Now comes the task of feeding the survivors, and aid workers acknowledge the odds are stacked against them being able to match the bountiful yields that turned this region into Myanmar’s rice bowl.
Many farmers have been quickly draining their land and removing fallen trees and other debris. But say they lack water buffaloes and plows, or have gone heavily into debt to buy fuel that has doubled in price. Families have lost not just their land but the fathers and sons who knew how to farm it.
“It doesn’t look good at all,” Ashley Clements of the World Vision aid group said by telephone from Myanmar. Many people will need food aid for “for the next few months and even for a year or so.”

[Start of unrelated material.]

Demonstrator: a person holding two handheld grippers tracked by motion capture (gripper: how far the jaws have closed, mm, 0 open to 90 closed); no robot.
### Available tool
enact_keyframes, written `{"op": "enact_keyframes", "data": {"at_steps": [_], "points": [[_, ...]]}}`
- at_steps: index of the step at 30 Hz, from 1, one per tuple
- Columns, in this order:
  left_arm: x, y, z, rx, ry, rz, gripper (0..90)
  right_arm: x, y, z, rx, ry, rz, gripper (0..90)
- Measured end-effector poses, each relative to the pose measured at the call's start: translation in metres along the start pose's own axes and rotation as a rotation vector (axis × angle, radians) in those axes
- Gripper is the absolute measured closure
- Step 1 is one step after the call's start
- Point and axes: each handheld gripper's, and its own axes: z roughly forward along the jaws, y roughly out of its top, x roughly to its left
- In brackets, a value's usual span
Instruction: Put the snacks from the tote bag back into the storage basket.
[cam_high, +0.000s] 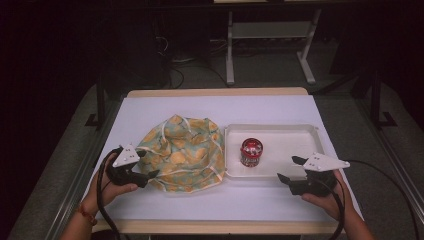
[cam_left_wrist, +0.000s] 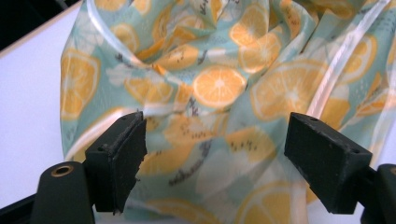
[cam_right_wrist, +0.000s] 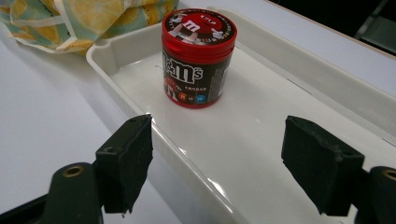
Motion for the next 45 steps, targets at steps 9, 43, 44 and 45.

“Normally, we try and avoid giving out food at harvest time,” said Tony Banbury, the WFP regional director in Bangkok. But this time it’s different because of the loss of animals, land or a family head who “may have left behind a wife and four kids but she doesn’t have the skills to immediately pick up farming.”
Many fields are empty, flooded or littered with yellow rice shoots killed by salty water.
Ko Nyi Thaut said he is driven by the imperative of feeding what’s left of his family.